Os Bonecreiros foram ameaça para uns, foram esperança para outros.
Para nós foi Vida.
Não poderíamos fazer um pacto de morte, para não dar satisfação aos primeiros, para dar consolação aos segundos.
«Que escrúpulos ou receios tem a mecânica da vida?»
Fomos impotentes para resolver os problemas que tivemos?
Fomos incapazes de triunfar sobre as divergências que nos separaram? Não somos heróis. Assumimo-nos com a nossa impotência e incapacidade nesta primeira etapa, para que seja verdadeiramente uma etapa. Sete meses de vitórias, de erros, de alegrias, de riscos.
Não lamentamos nada. Não acariciamos cadáveres, mansamente, à portuguesa.
Estamos vivos e sabemos que viver é muito perigoso.
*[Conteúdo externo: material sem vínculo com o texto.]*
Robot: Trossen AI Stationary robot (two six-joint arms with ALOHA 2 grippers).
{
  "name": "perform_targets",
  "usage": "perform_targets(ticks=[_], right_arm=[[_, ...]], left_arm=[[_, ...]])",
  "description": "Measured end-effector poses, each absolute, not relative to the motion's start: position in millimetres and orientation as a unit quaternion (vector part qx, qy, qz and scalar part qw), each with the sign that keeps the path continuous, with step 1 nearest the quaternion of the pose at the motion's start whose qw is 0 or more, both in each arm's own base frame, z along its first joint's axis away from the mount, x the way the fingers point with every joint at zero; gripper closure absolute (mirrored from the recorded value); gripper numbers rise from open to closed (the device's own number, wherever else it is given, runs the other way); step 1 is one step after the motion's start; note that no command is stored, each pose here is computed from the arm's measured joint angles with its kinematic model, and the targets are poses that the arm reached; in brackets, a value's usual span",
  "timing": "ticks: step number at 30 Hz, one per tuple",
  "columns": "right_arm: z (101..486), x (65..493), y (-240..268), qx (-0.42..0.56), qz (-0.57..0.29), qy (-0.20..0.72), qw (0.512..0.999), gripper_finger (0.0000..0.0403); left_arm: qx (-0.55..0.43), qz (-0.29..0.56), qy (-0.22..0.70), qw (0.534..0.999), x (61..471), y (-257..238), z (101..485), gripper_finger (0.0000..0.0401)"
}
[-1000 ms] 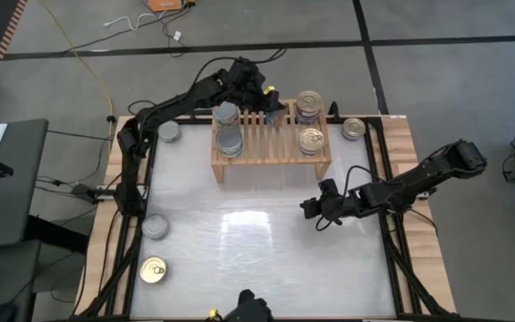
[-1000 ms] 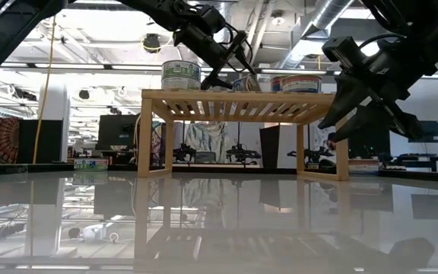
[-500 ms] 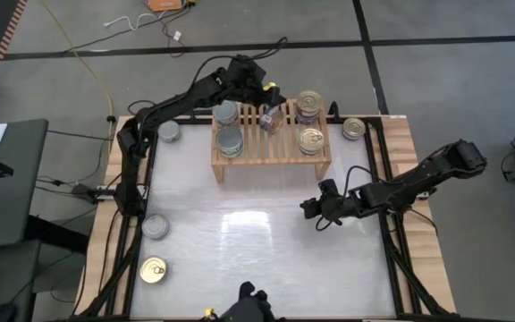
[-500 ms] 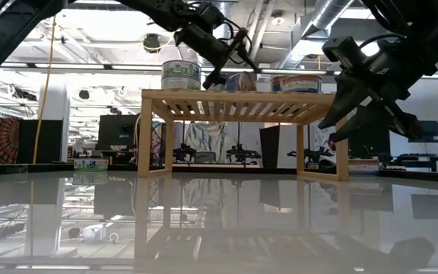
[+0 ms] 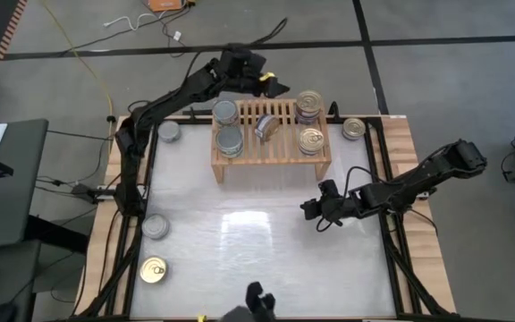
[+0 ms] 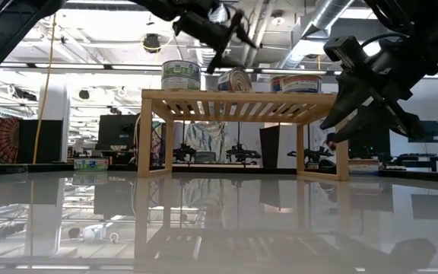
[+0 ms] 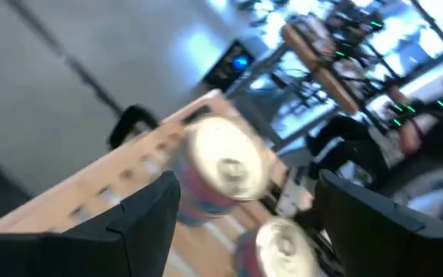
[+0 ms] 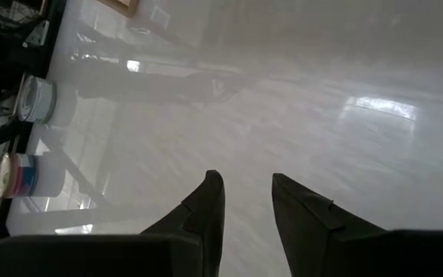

Num ambiente em que as solicitações de medriocridade têm a face do amigo que lamenta e se envergonha, convidando ao compromisso para que se mantenha a ilusão, e a face do inimigo que acusa e se regozija, convidando a mentira para que se mantenha o desafio, tivemos a coragem de não pactuar com falsas ilusões nem com desafios fictícios, permanecendo fiéis à seriedade que foi o nosso ponto de partida.
Os Bonecreiros transformaram-se.
Nasceu a Comuna.
Que nos perdoem os que preferem "fantasmas bem educados para adormecerem no seu ombro".
Que nos perdoem os que nos queriam assustados e envelhecidos, arrastando o cadáver dos nossos sonhos por haver - garantia absoluta de que nunca o realizaríamos.